▸ Task directions: With the line that contains "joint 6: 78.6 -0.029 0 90" as the first line, output exactly every line through the end of the material.

▸ Input data:
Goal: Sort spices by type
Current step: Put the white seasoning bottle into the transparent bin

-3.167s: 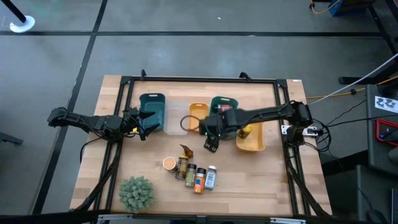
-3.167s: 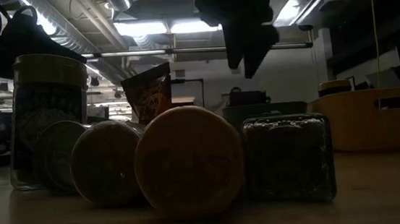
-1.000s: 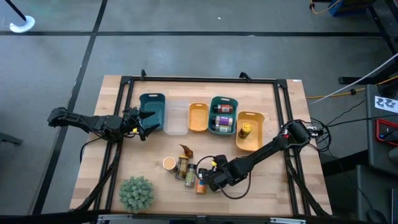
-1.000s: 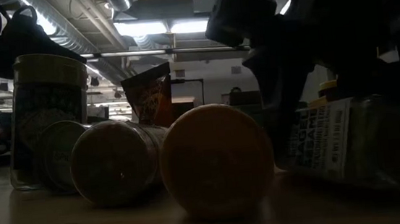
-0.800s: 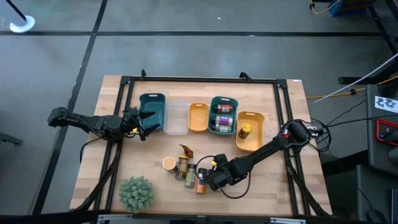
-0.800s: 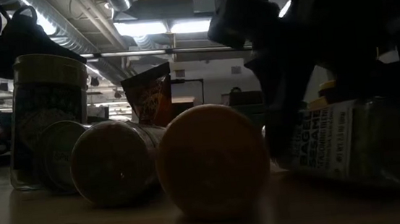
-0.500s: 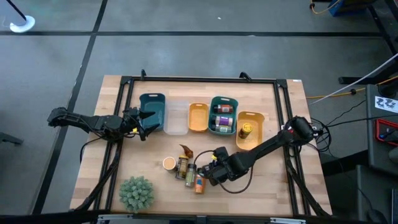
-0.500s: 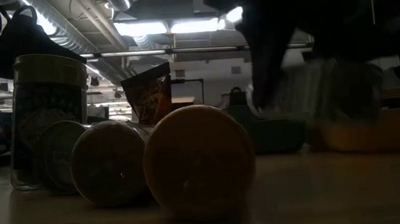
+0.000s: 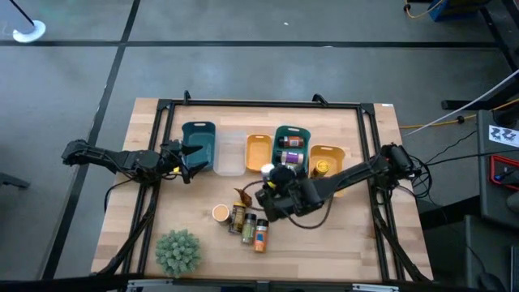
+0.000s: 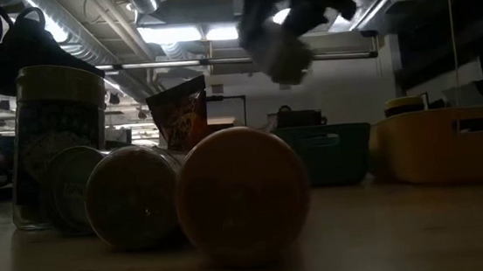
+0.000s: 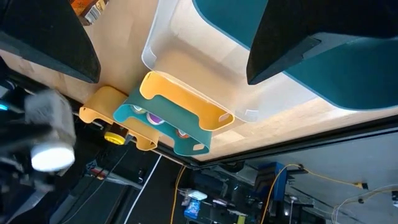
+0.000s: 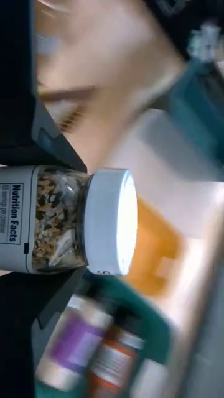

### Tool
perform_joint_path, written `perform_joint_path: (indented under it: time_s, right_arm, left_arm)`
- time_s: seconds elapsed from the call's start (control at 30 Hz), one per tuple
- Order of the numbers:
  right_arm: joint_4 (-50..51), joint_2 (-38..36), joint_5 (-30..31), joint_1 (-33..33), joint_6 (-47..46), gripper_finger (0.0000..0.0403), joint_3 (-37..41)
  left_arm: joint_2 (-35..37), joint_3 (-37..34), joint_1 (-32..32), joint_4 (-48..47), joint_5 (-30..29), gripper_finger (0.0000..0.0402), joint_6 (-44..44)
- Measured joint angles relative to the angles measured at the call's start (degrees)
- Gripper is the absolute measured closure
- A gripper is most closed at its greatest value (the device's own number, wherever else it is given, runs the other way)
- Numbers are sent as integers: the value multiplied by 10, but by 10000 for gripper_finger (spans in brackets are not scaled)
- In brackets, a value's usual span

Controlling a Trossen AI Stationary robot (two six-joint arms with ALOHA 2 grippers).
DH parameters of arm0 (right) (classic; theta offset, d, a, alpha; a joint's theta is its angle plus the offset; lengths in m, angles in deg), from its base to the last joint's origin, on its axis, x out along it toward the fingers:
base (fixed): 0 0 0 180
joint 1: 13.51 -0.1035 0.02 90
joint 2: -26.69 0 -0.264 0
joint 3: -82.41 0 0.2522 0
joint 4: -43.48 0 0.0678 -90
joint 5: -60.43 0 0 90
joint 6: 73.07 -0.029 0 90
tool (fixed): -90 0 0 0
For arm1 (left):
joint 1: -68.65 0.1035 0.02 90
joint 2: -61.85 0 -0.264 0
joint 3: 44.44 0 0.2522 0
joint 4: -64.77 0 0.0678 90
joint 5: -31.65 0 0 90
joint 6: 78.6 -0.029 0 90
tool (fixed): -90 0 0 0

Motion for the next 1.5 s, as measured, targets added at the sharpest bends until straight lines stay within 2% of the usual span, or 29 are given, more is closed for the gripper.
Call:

▸ Written answer:
joint 6: 78.6 -0.029 0 90
tool (fixed): -90 0 0 0

Motion for the next 1.5 s, as measured, targets added at the sharpest bends until straight lines stay within 2% of the usual span, or 29 are given, more is closed for the gripper.
Call:

Nothing else remains for this exercise.